Rotating the passphrase — runbook

The passphrase is what the runtime libraries use to decrypt the vault. It lives in your platform's secret store (Vercel sensitive variables, AWS Secrets Manager, GCP Secret Manager, host file mounted as VSYNC_PASSPHRASE_FILE). If it leaks — into a log, a Slack thread, an ex-employee's terminal — you rotate.
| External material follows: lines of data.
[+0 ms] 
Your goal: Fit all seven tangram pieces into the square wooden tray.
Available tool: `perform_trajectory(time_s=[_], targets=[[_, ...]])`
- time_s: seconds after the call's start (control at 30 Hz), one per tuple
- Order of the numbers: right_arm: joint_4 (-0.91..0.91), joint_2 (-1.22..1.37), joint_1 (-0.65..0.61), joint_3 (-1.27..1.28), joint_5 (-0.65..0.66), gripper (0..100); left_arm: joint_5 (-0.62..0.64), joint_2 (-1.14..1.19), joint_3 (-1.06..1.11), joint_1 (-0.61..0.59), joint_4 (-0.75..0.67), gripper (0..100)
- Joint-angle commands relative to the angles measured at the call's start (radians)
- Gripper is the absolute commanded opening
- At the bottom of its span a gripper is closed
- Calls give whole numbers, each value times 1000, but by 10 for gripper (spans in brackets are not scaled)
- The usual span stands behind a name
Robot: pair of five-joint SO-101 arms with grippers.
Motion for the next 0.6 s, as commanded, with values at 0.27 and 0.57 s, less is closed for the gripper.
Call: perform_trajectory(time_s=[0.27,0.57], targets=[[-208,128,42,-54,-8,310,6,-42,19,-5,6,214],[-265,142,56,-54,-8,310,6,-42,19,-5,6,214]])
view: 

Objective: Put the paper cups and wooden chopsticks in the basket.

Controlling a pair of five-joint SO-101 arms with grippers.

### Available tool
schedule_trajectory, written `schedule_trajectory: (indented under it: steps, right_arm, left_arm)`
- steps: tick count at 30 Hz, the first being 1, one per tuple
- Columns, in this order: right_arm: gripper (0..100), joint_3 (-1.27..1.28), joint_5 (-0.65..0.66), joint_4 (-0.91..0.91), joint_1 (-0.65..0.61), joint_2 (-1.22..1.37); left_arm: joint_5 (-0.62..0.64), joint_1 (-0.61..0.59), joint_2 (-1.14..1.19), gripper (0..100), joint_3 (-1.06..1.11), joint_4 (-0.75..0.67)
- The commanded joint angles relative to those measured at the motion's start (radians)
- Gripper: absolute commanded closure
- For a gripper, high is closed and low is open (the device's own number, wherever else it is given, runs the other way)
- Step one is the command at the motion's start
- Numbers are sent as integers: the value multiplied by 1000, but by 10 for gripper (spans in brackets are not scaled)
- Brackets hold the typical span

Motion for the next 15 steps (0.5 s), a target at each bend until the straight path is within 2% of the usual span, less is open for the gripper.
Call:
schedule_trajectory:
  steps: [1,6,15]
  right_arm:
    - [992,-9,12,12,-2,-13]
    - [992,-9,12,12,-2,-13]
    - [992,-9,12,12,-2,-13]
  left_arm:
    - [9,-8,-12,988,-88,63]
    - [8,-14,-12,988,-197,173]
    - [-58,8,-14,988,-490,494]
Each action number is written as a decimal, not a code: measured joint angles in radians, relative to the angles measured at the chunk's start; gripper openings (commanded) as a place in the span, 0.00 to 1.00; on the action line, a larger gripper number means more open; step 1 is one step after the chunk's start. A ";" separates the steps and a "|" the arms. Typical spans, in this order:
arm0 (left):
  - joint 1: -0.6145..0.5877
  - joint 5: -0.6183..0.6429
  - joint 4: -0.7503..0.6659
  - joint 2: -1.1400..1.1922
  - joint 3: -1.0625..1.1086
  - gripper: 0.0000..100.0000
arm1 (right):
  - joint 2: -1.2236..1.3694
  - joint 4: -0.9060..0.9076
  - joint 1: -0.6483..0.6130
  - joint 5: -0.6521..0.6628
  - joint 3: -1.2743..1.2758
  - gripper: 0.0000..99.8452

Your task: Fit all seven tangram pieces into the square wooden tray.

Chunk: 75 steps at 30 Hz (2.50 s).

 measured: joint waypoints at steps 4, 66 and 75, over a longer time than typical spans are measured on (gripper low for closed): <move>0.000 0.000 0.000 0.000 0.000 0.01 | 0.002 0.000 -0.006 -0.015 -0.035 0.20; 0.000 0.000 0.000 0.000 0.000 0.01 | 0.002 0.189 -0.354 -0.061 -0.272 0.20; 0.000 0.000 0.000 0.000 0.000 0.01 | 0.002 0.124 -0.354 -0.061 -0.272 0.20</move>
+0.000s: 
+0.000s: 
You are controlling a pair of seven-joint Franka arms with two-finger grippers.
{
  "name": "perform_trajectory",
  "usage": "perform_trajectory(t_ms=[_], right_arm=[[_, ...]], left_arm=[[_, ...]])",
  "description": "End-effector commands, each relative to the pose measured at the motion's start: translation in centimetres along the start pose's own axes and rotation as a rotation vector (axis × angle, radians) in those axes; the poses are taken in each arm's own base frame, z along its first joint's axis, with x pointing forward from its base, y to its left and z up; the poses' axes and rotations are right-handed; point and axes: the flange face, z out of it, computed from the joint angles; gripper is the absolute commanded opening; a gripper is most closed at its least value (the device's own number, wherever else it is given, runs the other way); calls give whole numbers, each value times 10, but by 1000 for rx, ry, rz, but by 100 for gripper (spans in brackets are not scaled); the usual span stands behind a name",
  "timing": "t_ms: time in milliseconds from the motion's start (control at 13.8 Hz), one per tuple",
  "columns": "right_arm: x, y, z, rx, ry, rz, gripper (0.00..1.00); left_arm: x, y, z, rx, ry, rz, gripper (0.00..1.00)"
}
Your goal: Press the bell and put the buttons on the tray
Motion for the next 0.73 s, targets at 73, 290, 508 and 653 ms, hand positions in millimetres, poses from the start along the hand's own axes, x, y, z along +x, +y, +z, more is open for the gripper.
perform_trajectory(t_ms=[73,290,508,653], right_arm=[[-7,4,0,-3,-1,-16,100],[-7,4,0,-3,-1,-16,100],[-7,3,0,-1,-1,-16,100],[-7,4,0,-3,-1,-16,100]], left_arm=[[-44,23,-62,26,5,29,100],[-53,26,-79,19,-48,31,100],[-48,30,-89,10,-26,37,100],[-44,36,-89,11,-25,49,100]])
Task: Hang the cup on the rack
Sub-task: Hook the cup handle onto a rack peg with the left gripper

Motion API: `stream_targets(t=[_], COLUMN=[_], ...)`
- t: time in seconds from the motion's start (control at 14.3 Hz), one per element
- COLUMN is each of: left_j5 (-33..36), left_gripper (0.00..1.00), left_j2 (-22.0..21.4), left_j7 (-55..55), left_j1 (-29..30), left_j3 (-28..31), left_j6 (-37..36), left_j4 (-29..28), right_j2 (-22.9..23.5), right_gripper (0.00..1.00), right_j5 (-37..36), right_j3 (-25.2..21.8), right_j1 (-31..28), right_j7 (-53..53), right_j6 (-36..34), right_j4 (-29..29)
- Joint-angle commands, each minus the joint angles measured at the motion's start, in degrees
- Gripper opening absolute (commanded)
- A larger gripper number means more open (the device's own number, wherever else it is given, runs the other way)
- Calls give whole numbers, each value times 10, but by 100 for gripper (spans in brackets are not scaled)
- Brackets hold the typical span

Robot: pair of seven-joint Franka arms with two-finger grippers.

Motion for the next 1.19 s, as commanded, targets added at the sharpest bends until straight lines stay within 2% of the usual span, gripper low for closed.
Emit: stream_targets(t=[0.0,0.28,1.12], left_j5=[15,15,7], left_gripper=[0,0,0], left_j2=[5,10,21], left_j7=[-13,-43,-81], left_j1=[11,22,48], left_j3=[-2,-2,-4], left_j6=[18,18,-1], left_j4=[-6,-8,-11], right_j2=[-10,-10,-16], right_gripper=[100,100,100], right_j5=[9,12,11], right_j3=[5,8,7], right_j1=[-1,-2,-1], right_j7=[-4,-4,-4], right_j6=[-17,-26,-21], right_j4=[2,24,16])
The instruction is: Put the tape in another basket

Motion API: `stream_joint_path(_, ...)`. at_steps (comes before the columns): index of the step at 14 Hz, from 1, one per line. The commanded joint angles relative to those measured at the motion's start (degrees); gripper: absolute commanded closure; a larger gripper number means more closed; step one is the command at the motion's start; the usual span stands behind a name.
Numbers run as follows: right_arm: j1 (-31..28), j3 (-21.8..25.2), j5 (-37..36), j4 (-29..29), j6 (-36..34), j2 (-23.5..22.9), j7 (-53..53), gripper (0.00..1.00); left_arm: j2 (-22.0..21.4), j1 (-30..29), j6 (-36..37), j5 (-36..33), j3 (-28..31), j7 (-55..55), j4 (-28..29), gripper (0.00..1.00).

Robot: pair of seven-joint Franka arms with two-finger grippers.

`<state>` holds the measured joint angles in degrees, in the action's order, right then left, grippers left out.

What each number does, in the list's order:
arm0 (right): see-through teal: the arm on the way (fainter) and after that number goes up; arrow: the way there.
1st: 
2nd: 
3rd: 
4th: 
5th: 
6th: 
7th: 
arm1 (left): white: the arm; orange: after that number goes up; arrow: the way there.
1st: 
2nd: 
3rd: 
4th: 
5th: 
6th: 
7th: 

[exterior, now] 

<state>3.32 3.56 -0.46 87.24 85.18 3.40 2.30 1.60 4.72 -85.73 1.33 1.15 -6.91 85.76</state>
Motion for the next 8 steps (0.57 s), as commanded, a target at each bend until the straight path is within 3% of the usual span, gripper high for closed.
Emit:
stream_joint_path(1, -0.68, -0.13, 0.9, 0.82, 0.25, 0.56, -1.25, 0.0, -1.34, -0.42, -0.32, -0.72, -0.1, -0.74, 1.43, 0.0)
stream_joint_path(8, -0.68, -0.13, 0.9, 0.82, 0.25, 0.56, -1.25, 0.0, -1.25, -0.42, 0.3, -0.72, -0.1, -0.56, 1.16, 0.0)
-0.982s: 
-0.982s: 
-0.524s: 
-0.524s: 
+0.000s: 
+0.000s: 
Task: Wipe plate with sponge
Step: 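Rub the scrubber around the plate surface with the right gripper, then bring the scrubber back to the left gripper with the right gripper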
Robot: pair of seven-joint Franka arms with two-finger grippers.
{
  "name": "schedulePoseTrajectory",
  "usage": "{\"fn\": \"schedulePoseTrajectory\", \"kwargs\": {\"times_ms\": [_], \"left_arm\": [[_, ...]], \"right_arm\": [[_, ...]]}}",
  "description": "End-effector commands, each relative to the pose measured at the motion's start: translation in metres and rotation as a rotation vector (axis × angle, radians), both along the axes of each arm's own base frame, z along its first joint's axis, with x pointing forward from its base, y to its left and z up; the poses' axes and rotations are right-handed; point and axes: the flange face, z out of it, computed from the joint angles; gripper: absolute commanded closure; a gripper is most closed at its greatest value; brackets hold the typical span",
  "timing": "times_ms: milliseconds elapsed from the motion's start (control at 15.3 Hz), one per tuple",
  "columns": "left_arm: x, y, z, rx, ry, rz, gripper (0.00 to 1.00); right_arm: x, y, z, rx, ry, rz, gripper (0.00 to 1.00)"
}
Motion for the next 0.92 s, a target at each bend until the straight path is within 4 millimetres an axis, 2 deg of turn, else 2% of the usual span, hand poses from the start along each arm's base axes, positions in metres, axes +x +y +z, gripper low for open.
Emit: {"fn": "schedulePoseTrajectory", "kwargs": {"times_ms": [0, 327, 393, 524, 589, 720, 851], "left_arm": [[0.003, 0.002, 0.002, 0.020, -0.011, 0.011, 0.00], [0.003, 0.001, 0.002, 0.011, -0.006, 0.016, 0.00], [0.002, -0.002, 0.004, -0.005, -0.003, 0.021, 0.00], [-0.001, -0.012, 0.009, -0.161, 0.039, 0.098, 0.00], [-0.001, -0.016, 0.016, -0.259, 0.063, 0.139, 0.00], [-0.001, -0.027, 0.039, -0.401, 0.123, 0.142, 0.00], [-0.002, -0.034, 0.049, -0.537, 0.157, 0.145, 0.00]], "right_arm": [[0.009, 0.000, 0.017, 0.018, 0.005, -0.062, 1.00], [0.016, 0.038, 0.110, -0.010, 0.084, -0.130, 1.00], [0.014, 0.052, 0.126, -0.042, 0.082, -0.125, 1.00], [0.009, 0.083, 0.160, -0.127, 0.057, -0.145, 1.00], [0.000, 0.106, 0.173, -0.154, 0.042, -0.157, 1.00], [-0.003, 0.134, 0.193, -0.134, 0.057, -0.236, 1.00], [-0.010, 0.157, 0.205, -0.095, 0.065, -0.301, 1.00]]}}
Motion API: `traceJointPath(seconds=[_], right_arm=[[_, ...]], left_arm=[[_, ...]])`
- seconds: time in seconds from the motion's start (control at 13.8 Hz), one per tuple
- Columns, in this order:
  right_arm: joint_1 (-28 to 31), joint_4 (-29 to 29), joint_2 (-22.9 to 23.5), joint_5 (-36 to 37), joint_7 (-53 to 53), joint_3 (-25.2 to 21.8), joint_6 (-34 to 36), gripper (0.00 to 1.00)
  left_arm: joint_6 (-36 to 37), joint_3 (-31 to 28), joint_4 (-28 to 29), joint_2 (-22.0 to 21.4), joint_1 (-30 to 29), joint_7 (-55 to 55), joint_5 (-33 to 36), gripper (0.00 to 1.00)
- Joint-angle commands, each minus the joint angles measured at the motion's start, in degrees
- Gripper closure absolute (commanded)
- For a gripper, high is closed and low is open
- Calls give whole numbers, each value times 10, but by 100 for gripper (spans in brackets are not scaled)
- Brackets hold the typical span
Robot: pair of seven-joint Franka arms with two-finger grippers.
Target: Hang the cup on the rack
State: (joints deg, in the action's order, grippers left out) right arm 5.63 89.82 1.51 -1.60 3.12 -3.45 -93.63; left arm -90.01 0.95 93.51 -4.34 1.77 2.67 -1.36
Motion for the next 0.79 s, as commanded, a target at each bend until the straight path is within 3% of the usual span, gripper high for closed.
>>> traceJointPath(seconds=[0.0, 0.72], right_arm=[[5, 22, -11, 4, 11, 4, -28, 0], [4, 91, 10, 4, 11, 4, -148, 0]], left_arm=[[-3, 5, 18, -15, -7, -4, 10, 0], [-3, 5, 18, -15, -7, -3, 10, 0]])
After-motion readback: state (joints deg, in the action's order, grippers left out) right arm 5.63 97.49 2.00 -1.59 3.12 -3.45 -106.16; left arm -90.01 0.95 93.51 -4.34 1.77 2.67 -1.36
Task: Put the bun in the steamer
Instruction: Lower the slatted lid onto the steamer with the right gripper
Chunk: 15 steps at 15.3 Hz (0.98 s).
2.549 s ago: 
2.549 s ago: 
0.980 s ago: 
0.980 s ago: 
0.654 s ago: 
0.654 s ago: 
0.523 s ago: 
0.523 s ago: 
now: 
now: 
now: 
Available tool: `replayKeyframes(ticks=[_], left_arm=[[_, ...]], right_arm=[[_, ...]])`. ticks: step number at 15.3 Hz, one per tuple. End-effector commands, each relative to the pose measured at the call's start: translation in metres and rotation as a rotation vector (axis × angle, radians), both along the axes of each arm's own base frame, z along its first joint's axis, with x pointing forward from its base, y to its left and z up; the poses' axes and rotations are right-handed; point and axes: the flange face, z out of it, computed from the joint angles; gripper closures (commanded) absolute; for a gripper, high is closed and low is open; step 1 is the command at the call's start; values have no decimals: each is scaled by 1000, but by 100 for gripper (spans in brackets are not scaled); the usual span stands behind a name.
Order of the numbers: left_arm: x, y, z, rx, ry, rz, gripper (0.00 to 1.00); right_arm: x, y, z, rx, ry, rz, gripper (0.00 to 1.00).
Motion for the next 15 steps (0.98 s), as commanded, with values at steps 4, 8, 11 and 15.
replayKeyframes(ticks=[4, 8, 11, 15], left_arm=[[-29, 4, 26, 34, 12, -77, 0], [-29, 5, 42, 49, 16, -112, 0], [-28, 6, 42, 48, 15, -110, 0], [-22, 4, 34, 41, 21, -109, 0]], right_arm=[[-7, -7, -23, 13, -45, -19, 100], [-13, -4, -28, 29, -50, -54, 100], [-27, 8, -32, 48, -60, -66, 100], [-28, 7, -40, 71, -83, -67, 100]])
This page is the step-by-step incident-response procedure. For the design rationale and atomic-flow details, read the Runtime token guide and spec v0.10 §3.

When to rotate

Rotate the passphrase when any of the following happens:

Trigger	Urgency
Passphrase appears in a chat log, CI log, Sentry event, screenshot, recording, ticket	rotate now
A teammate with vault access offboards	rotate before revoking their bucket IAM, so the audit log of their last activity is preserved
Routine schedule (e.g. quarterly hygiene rotation for prod)	scheduled — pick a low-traffic window
You suspect a host with a VSYNC_PASSPHRASE_FILE was tampered with	rotate now, then audit the host

You do not need to rotate when:

• The IAM key in VSYNC_CONFIG leaks — that's IAM rotation (separate runbook).
• A teammate's laptop is lost but they had pull-ed already — they have plaintext locally, which the passphrase doesn't protect against. Rotate the upstream secrets (DB password, API keys), not the vault passphrase.
• A bundle from S3 leaks — the bundle is ciphertext. Without the passphrase + a way to read it, it's noise. (If you're not sure they have both, rotate anyway.)

Prerequisites

You need:

• A machine that already has vsync initialized for this (repo, env) — your own laptop is typical.
• The current passphrase (you'll type it once).
• A new passphrase, ideally generated by a password manager. The CLI will prompt twice + confirm; minimum 12 characters.
• Write access to the platform secret store (Vercel UI, aws secretsmanager update-secret, host SSH for VSYNC_PASSPHRASE_FILE).
• The ability to trigger a rolling restart of apps in the affected env.

The race window — understand it before rotating

Between when the CLI updates the S3 manifest and when you update VSYNC_PASSPHRASE in your secret store, apps that boot will fail to decrypt. They'll pull the new bundle but try to decrypt with the old passphrase from their environment.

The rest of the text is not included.